Start of Entries provided
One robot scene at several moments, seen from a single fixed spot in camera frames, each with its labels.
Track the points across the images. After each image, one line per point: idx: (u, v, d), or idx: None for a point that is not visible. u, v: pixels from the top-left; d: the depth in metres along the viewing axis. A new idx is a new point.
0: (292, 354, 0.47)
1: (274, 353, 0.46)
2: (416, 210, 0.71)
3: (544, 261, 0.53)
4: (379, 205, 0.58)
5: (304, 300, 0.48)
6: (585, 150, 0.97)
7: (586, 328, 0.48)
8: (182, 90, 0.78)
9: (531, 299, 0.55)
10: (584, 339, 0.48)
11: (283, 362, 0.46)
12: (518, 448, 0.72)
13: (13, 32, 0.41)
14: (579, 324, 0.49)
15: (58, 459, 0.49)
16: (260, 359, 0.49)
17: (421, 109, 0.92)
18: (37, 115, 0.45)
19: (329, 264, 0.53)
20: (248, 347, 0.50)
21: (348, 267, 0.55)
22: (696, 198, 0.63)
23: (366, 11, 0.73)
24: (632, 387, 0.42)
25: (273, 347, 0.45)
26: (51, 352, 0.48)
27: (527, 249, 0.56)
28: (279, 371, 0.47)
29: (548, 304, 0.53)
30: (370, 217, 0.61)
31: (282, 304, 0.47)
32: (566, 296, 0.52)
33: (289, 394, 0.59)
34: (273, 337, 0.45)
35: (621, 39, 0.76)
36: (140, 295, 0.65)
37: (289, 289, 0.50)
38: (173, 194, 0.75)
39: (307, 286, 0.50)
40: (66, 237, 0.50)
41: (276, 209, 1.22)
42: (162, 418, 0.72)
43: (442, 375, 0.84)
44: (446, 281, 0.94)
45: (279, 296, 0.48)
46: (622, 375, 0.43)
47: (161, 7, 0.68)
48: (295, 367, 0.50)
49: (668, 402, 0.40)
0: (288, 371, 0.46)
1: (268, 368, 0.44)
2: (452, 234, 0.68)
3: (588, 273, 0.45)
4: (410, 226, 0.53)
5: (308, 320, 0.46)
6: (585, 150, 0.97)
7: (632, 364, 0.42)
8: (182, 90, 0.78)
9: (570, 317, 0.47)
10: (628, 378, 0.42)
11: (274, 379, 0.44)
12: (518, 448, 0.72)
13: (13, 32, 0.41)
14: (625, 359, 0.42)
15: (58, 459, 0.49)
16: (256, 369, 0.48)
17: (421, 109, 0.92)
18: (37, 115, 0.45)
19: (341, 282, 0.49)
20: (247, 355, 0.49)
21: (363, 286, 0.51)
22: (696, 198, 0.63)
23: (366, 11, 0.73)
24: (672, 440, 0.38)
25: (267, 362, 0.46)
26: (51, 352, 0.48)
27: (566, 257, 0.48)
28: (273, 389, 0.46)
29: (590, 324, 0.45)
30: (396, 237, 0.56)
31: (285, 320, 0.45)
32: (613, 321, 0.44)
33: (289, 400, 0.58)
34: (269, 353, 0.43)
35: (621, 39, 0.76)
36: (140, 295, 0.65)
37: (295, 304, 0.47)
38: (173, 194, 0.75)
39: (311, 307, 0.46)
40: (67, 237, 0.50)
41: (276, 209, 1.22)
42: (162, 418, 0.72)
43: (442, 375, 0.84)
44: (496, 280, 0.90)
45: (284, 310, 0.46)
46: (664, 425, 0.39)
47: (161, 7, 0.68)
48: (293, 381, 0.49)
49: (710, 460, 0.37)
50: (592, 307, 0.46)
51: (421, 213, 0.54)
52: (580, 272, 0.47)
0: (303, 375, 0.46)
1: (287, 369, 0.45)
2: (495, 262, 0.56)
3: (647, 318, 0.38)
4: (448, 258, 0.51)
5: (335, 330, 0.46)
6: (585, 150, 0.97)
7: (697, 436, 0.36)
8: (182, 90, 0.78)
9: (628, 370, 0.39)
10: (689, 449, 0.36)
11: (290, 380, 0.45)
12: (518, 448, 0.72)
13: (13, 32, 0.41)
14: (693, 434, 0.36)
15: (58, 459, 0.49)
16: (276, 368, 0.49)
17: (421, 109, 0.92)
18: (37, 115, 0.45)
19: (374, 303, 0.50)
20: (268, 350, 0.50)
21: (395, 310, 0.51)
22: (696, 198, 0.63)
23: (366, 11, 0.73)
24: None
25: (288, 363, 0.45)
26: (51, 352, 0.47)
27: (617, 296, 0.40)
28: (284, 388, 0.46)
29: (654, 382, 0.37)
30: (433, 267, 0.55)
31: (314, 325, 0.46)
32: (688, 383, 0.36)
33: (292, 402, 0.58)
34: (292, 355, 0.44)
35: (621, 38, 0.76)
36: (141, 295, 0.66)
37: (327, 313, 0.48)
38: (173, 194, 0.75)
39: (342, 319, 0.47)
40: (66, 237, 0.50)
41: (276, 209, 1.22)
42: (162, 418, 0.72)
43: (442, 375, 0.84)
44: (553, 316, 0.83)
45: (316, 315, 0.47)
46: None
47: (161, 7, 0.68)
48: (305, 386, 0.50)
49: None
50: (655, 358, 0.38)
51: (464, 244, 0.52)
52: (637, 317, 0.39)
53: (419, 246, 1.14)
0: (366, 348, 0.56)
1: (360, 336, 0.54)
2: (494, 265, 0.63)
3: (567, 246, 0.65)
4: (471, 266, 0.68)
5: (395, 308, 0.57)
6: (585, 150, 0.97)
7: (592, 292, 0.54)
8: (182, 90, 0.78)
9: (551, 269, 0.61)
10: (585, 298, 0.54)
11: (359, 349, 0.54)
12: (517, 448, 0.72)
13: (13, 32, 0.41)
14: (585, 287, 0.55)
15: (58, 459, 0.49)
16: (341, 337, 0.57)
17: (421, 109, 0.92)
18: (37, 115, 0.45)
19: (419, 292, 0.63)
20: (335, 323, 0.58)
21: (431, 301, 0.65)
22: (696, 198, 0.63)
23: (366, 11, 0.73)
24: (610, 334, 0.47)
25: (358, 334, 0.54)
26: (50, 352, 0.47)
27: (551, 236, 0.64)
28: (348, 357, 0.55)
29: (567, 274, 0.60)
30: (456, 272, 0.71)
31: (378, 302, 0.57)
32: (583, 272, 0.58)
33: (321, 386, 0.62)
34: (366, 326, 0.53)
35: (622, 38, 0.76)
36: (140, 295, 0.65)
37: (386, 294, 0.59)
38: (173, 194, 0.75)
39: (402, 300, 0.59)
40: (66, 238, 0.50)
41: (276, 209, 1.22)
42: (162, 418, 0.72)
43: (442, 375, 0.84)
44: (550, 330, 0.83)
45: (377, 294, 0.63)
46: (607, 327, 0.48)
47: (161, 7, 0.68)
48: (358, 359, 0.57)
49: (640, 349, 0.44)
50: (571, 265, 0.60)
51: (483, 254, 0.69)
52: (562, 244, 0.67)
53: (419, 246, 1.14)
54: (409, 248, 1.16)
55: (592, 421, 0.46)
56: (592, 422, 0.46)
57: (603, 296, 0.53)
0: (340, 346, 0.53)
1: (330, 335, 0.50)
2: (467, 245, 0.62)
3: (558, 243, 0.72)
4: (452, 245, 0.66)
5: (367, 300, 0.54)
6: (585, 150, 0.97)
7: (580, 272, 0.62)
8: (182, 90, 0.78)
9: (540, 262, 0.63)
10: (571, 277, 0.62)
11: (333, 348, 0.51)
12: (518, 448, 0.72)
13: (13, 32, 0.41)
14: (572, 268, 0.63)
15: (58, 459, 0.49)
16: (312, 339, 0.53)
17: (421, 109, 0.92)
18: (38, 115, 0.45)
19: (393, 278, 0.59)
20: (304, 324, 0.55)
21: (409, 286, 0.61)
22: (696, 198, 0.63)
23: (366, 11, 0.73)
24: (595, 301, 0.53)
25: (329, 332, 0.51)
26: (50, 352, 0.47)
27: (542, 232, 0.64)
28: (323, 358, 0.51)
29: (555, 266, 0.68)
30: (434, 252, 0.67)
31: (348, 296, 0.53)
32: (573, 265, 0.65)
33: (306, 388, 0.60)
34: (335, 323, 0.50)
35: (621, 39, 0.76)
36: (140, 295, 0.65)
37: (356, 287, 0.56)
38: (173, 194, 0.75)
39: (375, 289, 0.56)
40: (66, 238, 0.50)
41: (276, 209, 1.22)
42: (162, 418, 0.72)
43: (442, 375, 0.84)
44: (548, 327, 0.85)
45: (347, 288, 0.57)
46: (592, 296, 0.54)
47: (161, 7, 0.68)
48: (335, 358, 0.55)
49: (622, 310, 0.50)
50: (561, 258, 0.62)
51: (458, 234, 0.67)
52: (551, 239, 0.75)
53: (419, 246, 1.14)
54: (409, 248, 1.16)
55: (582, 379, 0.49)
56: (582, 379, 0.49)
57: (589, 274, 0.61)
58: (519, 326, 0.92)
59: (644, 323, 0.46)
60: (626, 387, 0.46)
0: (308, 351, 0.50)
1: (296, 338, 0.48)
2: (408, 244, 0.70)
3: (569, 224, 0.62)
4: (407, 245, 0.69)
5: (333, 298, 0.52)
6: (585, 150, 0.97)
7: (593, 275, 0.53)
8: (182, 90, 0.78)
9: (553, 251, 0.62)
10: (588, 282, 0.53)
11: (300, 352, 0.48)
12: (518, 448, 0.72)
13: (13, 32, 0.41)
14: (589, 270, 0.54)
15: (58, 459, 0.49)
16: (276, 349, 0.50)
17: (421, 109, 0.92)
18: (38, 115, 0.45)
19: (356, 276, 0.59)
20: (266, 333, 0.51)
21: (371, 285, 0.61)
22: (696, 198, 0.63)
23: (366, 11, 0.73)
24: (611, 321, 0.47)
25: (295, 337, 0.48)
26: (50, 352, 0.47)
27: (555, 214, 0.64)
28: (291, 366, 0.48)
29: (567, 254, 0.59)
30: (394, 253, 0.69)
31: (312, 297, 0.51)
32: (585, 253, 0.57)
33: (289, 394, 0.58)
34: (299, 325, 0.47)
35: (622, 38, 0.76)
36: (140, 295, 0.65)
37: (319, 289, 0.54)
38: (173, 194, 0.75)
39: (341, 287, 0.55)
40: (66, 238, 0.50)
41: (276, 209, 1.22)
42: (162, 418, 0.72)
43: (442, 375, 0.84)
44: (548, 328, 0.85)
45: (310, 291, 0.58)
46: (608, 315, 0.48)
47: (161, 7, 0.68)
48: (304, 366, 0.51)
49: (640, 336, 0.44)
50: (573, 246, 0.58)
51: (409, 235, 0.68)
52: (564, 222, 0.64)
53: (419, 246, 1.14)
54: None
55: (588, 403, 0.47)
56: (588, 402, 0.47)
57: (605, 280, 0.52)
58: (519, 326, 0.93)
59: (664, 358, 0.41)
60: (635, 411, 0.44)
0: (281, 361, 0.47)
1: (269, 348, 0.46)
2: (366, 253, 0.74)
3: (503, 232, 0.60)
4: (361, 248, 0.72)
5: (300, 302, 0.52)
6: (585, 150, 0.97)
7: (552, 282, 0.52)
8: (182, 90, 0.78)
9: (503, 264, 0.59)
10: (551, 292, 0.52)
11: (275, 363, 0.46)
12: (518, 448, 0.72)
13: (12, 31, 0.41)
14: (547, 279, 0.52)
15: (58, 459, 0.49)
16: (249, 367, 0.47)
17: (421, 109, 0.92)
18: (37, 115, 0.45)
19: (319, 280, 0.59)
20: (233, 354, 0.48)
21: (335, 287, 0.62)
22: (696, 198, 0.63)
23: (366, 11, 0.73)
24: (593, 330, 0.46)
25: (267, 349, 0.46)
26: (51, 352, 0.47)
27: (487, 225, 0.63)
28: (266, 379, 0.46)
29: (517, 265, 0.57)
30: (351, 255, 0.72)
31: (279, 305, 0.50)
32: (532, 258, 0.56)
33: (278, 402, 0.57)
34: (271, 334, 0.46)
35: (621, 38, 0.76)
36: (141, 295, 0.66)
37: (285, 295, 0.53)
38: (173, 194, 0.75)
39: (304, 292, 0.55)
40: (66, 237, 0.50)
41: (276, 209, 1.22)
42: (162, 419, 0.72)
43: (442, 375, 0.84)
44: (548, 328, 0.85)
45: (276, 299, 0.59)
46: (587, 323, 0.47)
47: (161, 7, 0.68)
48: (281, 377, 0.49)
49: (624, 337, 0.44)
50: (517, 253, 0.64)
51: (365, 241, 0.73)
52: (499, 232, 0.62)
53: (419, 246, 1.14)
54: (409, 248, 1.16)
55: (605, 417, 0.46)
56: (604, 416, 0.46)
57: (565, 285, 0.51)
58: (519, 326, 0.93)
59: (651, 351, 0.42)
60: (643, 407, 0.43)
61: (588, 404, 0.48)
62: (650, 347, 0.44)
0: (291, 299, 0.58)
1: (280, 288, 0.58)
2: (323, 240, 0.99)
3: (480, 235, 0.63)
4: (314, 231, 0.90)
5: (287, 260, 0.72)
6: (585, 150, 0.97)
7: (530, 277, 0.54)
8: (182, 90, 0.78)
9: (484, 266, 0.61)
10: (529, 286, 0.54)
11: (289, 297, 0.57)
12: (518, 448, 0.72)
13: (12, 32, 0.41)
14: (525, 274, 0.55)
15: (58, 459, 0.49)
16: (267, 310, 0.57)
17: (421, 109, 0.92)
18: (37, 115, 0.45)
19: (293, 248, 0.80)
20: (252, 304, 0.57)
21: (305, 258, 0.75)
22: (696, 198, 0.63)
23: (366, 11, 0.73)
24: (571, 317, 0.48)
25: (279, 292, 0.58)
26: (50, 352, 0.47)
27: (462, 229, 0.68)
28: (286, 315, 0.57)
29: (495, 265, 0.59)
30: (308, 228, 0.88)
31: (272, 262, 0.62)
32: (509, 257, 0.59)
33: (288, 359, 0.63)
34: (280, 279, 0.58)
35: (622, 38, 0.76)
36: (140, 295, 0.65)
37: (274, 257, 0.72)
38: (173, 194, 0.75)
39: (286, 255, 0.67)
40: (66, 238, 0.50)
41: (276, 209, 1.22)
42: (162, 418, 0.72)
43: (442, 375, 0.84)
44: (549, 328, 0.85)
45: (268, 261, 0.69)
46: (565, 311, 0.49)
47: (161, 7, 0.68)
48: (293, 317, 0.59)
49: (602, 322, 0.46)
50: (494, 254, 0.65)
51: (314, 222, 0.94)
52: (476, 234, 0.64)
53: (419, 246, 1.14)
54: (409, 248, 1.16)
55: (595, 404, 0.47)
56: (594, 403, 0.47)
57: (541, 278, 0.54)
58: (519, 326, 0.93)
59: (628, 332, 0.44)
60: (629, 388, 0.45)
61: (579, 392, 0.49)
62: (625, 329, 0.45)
End of Entries provided
Exercise brief
Tally the lines of the material in which the string "each" occurs, and present only that tally.

Solution to the problem
2